E o senhor vendeu alguma semente hoje? “Sim! Eu trouxe 18 garrafas PET (de dois litros) com feijão carrapato, mulatinho de cacho e carioca tochinha, e só tenho duas agora”, assegurou quando o relógio marcava um pouco mais das 11h da manhã. Levando em consideração que a feira se estendeu até 15h, é bem provável que tenha vendido as garrafas restantes.
Na frente das barracas de alimentos, estavam as tendas informativas sobre vários assuntos: impactos das indústrias de energia renovável na produção dos alimentos e na vida das famílias rurais; atividades desenvolvidas pela juventude camponesa; ações do Polo e da AS-PTA direcionadas para crianças e adolescentes do campo; formas de controle biológico de doenças e pragas nos cultivos agroecológicos, em vez do uso de defensivos químicos com alto teor de toxicidade prejudicial para a vida.

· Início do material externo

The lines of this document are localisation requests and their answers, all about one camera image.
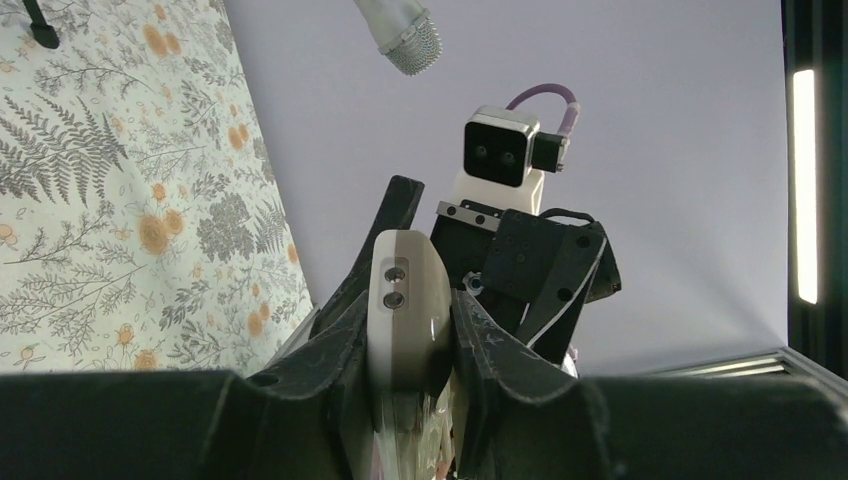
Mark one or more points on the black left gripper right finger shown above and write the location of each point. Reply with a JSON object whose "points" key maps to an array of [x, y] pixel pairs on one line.
{"points": [[519, 417]]}

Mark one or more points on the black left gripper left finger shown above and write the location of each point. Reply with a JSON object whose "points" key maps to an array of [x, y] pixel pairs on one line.
{"points": [[305, 417]]}

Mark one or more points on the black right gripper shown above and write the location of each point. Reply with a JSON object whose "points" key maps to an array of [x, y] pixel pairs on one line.
{"points": [[551, 263]]}

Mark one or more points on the white remote control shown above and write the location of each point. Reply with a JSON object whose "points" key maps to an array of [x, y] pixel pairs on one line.
{"points": [[408, 352]]}

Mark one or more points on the grey microphone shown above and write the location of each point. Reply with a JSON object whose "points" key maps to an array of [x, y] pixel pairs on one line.
{"points": [[403, 32]]}

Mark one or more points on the floral table mat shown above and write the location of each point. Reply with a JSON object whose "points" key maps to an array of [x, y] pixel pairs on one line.
{"points": [[141, 223]]}

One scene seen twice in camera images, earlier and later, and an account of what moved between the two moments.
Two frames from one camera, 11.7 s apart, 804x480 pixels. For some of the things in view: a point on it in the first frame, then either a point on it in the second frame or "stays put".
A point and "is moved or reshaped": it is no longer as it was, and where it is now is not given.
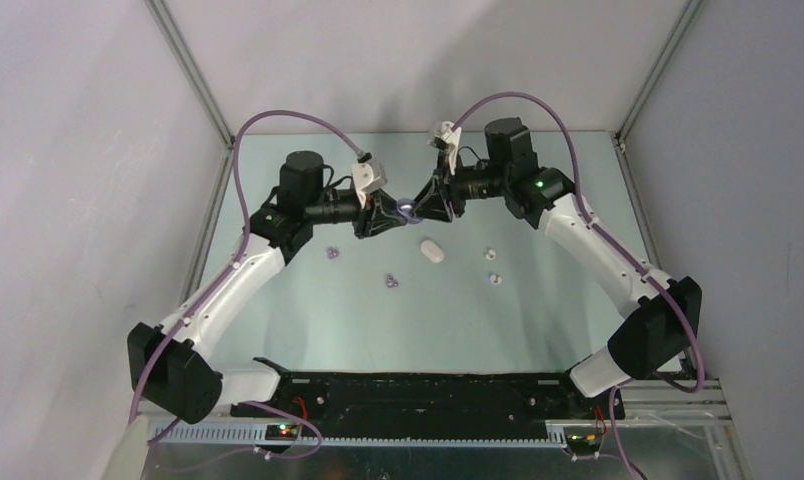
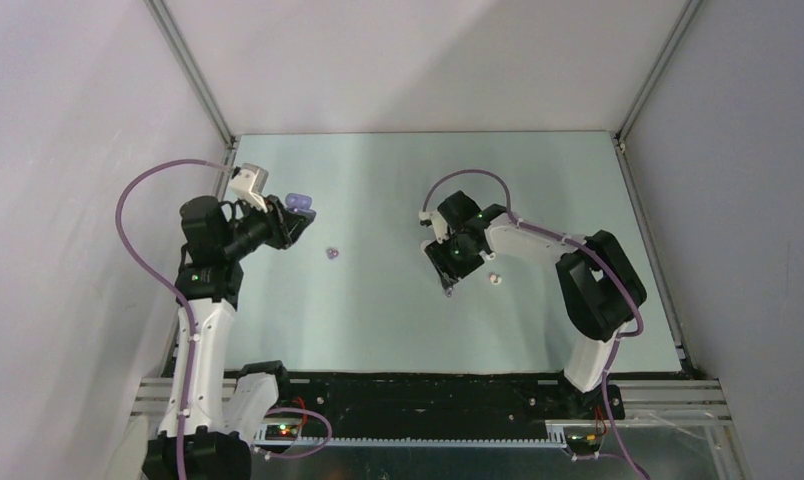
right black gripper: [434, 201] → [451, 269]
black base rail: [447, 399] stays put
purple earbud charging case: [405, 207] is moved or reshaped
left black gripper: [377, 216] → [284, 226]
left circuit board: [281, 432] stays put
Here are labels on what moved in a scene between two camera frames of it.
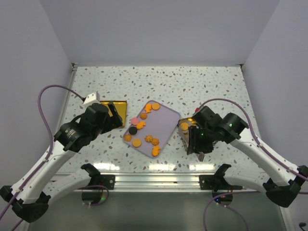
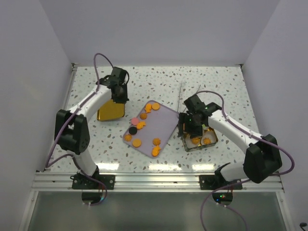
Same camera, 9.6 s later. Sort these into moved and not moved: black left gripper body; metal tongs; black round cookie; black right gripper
Moved: black right gripper; metal tongs; black left gripper body
Not moved: black round cookie
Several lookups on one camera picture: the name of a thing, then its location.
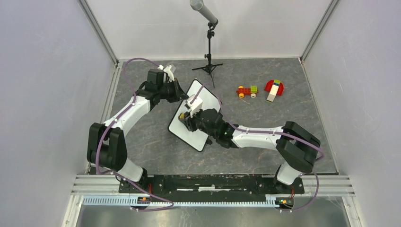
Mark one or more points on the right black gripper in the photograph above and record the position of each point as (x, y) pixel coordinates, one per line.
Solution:
(189, 122)

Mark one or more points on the aluminium frame rail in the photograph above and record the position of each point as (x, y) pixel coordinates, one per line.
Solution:
(104, 190)

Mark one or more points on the red white toy block figure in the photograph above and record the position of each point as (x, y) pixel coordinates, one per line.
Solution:
(275, 88)

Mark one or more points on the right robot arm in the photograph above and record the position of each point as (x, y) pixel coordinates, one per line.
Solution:
(297, 146)

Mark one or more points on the corner aluminium post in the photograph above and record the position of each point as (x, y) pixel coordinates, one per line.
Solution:
(98, 30)
(319, 29)

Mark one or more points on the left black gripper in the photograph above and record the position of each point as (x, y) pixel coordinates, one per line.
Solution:
(179, 93)

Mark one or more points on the black microphone tripod stand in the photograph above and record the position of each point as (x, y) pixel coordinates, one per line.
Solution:
(209, 68)

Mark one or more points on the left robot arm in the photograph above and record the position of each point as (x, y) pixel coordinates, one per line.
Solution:
(106, 142)

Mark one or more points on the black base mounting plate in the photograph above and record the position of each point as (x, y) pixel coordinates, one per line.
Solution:
(216, 188)

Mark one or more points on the white whiteboard with red writing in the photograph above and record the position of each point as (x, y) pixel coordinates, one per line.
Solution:
(197, 139)

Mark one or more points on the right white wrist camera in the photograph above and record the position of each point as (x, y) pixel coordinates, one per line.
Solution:
(193, 104)

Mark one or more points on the grey microphone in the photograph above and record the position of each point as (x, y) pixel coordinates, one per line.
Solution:
(199, 6)

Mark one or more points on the left corner aluminium post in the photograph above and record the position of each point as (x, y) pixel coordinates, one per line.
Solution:
(98, 30)

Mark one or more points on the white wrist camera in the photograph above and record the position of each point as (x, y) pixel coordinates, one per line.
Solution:
(193, 104)
(169, 70)

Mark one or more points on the red toy block car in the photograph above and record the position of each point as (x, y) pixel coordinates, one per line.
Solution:
(251, 91)

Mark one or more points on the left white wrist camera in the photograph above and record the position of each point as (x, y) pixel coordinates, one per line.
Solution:
(169, 70)

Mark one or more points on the right corner aluminium post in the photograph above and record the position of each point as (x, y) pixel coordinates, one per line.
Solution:
(319, 29)

Participações especiais – Também havia barracas disponíveis para apresentação de ações do poder público municipal nas áreas da educação e agricultura. A tenda da educação estava ocupada pelos alunos do ensino médio da Escola Cidadã Integral Técnica (ECIT) José Bronzeado Sobrinho.
A professora Christina Lima e alguns estudantes apresentaram diversos experimentos. Um deles era uma maquete que tornava visível os danos causados pelos parques eólicos depois de alguns anos de funcionamento. A miniatura reproduzia uma comunidade rural com casas e cisternas rachadas ladeadas pelos gigantes aerogeradores.

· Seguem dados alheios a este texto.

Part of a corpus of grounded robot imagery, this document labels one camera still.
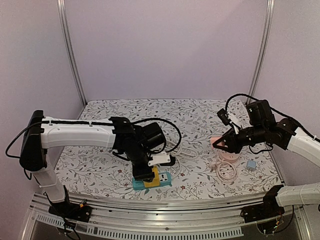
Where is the yellow cube socket adapter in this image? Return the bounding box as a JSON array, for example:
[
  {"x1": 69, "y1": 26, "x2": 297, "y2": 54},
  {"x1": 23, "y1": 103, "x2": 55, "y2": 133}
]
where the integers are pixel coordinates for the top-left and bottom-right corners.
[{"x1": 143, "y1": 166, "x2": 160, "y2": 189}]

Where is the round pink socket hub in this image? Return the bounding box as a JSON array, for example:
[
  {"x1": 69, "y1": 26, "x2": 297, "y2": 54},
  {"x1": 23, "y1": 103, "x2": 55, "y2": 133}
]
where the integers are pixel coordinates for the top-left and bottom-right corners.
[{"x1": 218, "y1": 151, "x2": 240, "y2": 164}]

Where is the floral patterned table mat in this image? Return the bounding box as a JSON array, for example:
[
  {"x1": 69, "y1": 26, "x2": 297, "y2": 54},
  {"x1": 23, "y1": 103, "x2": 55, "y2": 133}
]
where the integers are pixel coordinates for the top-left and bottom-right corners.
[{"x1": 55, "y1": 99, "x2": 282, "y2": 202}]

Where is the white power strip cable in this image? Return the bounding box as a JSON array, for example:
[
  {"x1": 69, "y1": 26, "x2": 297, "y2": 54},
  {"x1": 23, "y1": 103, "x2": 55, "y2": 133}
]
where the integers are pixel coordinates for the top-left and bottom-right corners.
[{"x1": 164, "y1": 139, "x2": 198, "y2": 176}]

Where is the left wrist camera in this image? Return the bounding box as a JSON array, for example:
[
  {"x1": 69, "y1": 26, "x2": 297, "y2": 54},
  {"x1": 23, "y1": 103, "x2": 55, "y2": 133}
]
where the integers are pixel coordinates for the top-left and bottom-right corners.
[{"x1": 148, "y1": 152, "x2": 176, "y2": 167}]

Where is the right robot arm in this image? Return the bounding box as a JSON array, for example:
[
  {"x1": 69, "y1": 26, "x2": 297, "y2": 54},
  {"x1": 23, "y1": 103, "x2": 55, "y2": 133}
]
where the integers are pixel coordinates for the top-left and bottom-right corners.
[{"x1": 212, "y1": 98, "x2": 320, "y2": 218}]

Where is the pink cube charger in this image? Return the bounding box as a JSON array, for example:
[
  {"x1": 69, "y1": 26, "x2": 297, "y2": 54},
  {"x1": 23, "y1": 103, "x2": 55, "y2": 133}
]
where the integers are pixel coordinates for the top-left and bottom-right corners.
[{"x1": 210, "y1": 136, "x2": 221, "y2": 149}]

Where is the aluminium frame post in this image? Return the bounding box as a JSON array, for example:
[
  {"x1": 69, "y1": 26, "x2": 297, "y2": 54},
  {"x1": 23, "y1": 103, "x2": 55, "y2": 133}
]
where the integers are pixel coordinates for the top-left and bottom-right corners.
[
  {"x1": 56, "y1": 0, "x2": 87, "y2": 107},
  {"x1": 248, "y1": 0, "x2": 275, "y2": 97}
]

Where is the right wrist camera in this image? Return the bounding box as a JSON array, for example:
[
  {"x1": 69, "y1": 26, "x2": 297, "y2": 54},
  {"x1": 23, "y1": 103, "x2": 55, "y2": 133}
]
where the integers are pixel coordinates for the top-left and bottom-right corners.
[{"x1": 217, "y1": 108, "x2": 243, "y2": 134}]

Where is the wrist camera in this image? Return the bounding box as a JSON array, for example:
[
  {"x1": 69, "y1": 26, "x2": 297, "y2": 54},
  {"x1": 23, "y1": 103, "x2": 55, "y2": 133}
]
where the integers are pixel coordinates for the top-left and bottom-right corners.
[
  {"x1": 148, "y1": 152, "x2": 176, "y2": 167},
  {"x1": 217, "y1": 108, "x2": 243, "y2": 134}
]

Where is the right aluminium frame post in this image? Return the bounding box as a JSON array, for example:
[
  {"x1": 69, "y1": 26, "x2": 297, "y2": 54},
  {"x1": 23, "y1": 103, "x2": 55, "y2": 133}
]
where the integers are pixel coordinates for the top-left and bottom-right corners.
[{"x1": 248, "y1": 0, "x2": 275, "y2": 97}]

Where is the light blue cube charger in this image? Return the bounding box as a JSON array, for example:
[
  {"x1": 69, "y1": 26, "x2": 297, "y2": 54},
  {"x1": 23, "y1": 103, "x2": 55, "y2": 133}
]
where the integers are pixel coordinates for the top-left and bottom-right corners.
[{"x1": 245, "y1": 160, "x2": 257, "y2": 171}]

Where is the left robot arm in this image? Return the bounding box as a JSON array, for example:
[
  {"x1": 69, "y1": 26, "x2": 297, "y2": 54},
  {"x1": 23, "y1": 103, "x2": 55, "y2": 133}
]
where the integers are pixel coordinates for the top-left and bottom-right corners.
[{"x1": 5, "y1": 110, "x2": 182, "y2": 217}]

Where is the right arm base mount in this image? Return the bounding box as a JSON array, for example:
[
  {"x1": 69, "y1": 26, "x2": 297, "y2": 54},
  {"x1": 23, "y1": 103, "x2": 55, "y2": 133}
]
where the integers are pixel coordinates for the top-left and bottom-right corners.
[{"x1": 240, "y1": 203, "x2": 285, "y2": 223}]

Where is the aluminium front rail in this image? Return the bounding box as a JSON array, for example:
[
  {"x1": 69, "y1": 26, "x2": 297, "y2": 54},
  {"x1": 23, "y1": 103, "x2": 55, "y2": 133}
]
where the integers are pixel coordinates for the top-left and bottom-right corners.
[{"x1": 19, "y1": 192, "x2": 313, "y2": 240}]

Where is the left aluminium frame post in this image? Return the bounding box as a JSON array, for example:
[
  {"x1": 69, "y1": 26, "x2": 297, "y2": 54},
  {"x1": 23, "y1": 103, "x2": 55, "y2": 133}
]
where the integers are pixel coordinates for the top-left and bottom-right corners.
[{"x1": 56, "y1": 0, "x2": 87, "y2": 107}]

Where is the teal power strip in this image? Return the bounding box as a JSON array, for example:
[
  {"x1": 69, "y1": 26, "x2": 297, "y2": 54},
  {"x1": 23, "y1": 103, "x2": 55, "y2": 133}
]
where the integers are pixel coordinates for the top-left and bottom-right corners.
[{"x1": 132, "y1": 171, "x2": 172, "y2": 191}]

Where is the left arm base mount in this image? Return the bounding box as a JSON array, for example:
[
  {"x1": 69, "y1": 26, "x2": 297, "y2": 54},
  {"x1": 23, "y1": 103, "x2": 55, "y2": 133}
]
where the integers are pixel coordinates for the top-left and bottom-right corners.
[{"x1": 48, "y1": 201, "x2": 93, "y2": 223}]

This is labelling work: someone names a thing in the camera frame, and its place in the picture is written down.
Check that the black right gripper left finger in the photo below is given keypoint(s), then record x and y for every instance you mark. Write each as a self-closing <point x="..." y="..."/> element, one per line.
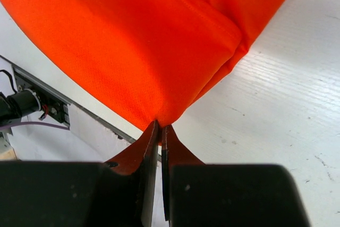
<point x="125" y="190"/>

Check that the orange t shirt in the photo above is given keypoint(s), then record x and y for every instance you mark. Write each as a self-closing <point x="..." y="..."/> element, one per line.
<point x="144" y="59"/>

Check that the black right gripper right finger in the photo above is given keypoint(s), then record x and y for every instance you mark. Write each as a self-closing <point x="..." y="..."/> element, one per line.
<point x="182" y="181"/>

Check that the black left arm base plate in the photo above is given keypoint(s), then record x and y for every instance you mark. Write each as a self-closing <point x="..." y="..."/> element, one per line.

“Chegamos aqui por conta das Marcha”, afirmou Kayky dos Santos, 17 anos, aluno do 2ª ano do colégio. “Nós participamos, junto à professora Christina, da Marcha de Solânea e Montadas e estamos discutindo sobre o tema na escola”.
Depois de vocês falarem sobre os impactos, o que as pessoas comentam? “Apesar delas pensarem que é uma energia boa, quando a gente começa a falar, eles começam a ter dúvidas (com relação da certeza anterior)”, respondeu Kayky, que nasceu e mora na rua de Remígio e seus avós maternos e mãe são de sítio em Algodão de Jandaíra. “Eu ia sempre pro sítio nos finais de semana. Minha mãe plantava roçado”, contou. De uns tempos pra cá, por conta da violência, seus avôs já aposentados também migraram pra rua.
Comida de chefs – Outros convidados de honra foram dois ecochefs, Eliane Régis, natural de Campina Grande, e Adilson Santana, de João Pessoa. Eles fazem parte do movimento Slow Food que entende o ato de alimentar-se relacionado à identidade cultural, ao território, às memórias, à história, ao patrimônio. Ou seja: a alimentação como um ato político que está inserido num contexto econômico, social e político.
Acompanhados pela cozinheira de Remígio, Lourdes Rodrigues, os dois ecochefs prepararam petiscos a partir dos alimentos cultivados e beneficiados no território, como o Fubá da Paixão, um dos produtos elaborados a partir do milho livre de agrotóxicos e transgênicos cultivados na Borborema Agroecológica.
Visitantes latinos americanos – O terceiro grupo de convidados especiais são jovens de vários territórios do Semiárido brasileiro, espalhados tanto na Paraíba como em mais sete estados – SE, BA, PE, RN, CE, PI e MA – além de hermanos y hermanas da Argentina, El Salvador e Guatemala.
Essa juventude faz parte das ações da iniciativa DAKI – Semiárido Vivo, um programa de formação e intercâmbio de conhecimentos entre populações rurais das regiões secas da América Latina: Semiárido brasileiro, o Chaco Argentino e o Corredor Seco da América Central.
Financiado pelo FIDA (Fundo Internacional de Desenvolvimento Agrícola), o DAKI é uma ação realizada pela Articulação Semiárido Brasil e Plataforma Semiáridos, ambas são redes de organizações da sociedade civil que atuam no fortalecimento da agricultura familiar de base agroecológica.